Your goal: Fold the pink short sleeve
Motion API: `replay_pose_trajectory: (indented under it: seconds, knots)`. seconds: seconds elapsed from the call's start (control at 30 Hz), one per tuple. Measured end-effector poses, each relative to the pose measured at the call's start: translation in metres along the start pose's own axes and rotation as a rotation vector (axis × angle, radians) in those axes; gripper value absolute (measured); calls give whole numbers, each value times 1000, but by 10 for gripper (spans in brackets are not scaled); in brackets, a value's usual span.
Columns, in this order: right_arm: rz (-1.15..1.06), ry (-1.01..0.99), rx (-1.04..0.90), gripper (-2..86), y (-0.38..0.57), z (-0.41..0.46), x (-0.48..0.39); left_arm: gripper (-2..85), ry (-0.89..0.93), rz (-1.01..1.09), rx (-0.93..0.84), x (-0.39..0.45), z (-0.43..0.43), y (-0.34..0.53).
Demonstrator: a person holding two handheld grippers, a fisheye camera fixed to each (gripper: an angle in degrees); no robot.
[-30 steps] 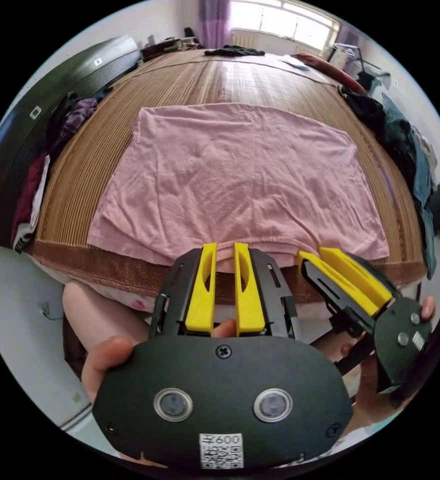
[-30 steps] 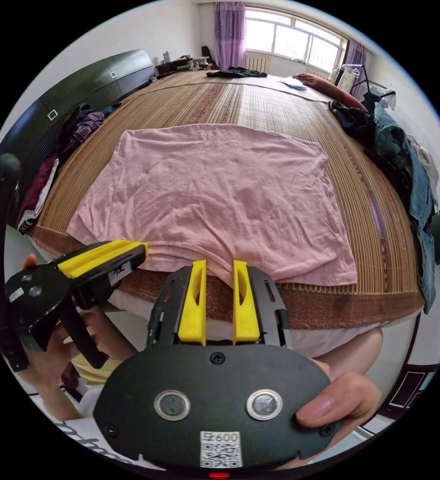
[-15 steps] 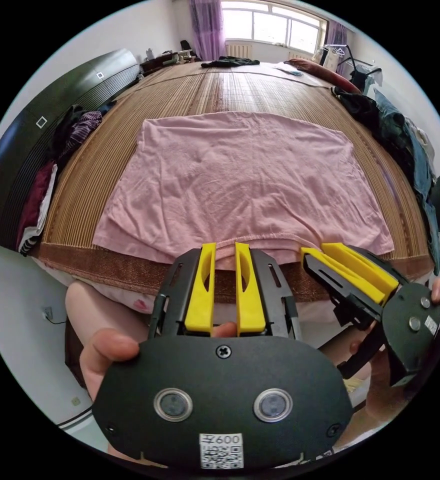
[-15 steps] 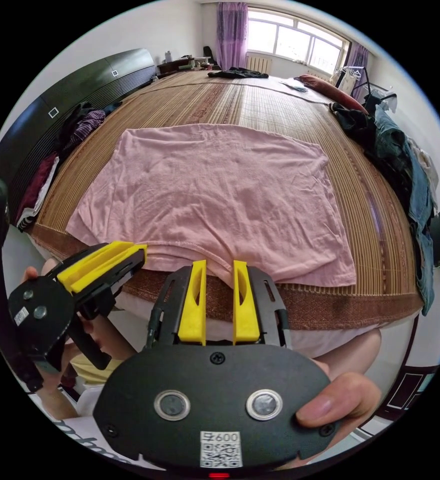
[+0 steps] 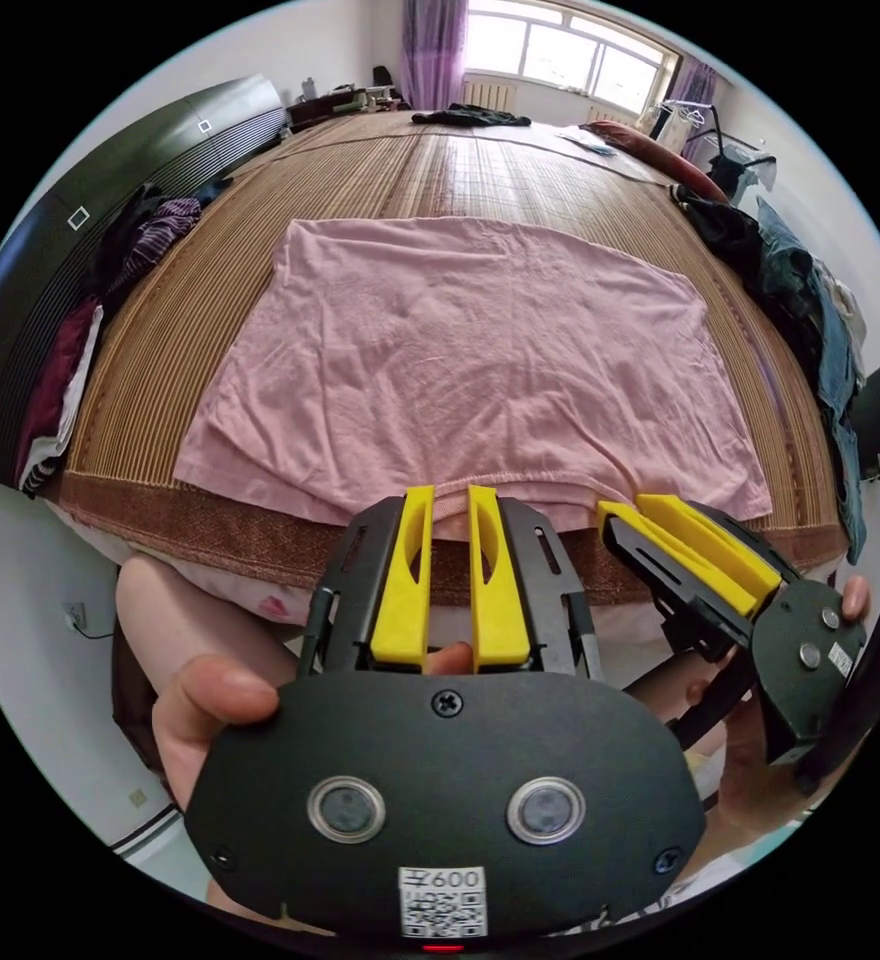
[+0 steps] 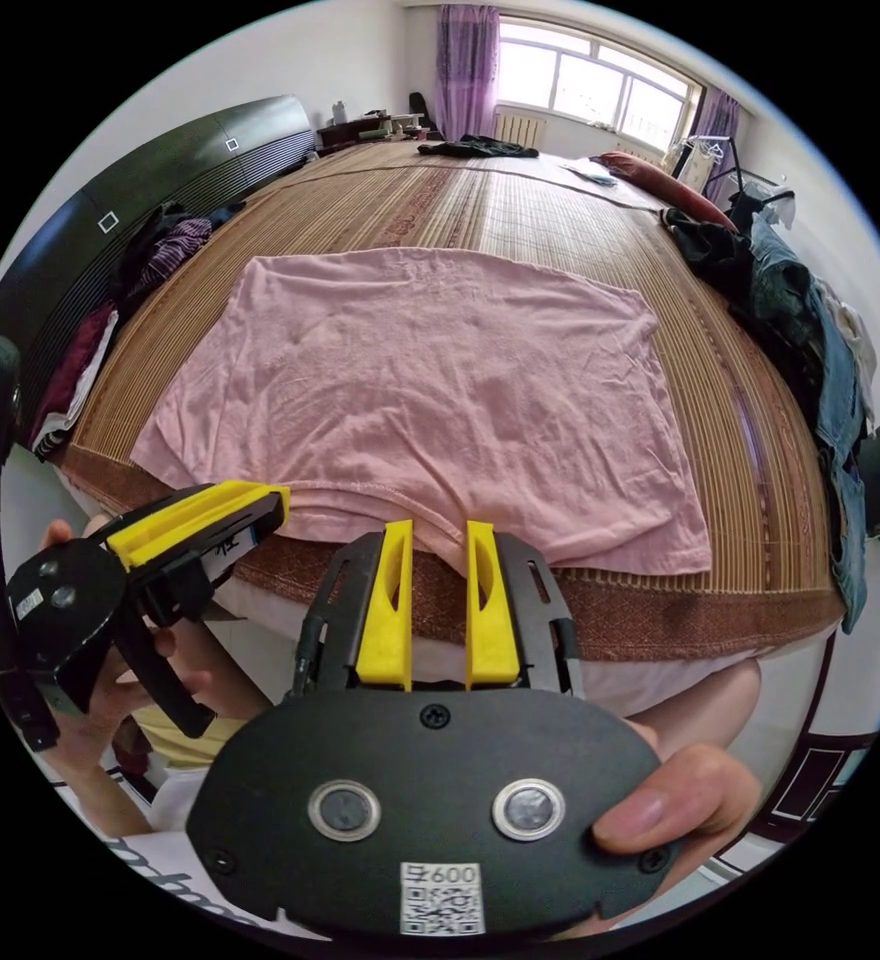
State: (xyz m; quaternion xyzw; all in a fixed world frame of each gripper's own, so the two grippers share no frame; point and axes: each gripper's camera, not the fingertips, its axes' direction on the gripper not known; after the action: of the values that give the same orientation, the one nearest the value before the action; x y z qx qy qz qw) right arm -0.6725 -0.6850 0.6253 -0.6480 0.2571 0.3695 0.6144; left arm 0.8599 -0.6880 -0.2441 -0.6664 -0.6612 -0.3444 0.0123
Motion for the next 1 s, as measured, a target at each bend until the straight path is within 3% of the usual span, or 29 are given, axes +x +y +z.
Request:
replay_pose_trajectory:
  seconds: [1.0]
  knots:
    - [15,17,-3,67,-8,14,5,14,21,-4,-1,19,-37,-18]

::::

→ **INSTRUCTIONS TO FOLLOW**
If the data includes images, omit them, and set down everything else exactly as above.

→ **ANSWER TO THIS TASK**
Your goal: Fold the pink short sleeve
Motion API: `replay_pose_trajectory: (indented under it: seconds, knots)`. seconds: seconds elapsed from the call's start (control at 30 Hz), one per tuple. Measured end-effector poses, each relative to the pose measured at the call's start: translation in metres along the start pose's own axes and rotation as a rotation vector (axis × angle, radians) in those axes; gripper value absolute (measured); calls give whole numbers, each value times 1000, but by 10 for gripper (spans in brackets are not scaled); in brackets, a value's usual span.
Columns, in this order: right_arm: rz (-1.15..1.06), ry (-1.01..0.99), rx (-1.04..0.90), gripper (-2..86), y (-0.38..0.57), z (-0.41..0.46), x (-0.48..0.39); left_arm: gripper (-2..85), ry (-0.89..0.93), rz (-1.01..1.09), rx (-0.93..0.84), x (-0.39..0.45), z (-0.43..0.43), y (-0.34..0.53).
Demonstrator: a person holding two handheld grippers, a fisheye camera fixed to each (gripper: an angle in degrees); no robot.
[-30 steps] 
[-30 steps] 
[-15 steps] 
[-15 steps] 
[+0 steps] 
[+0 steps] 
State: (xyz m; quaternion xyzw; all in a fixed world frame of each gripper's own, so the two grippers share no frame; point and axes: each gripper's camera, not the fingertips, its axes' direction on the gripper not known; after the action: of the values that give the same orientation, the one nearest the value before the action; x y z qx qy qz qw) right arm -0.6725 -0.6850 0.6253 -0.6480 0.2571 0.3695 0.6144; left arm 0.8599 -0.6880 -0.2441 -0.6664 -0.6612 -0.3444 0.0123
Motion for the next 1 s, as measured, a target at each bend until the straight path is within 3% of the usual span, or 29 are given, axes +x +y +z.
Request:
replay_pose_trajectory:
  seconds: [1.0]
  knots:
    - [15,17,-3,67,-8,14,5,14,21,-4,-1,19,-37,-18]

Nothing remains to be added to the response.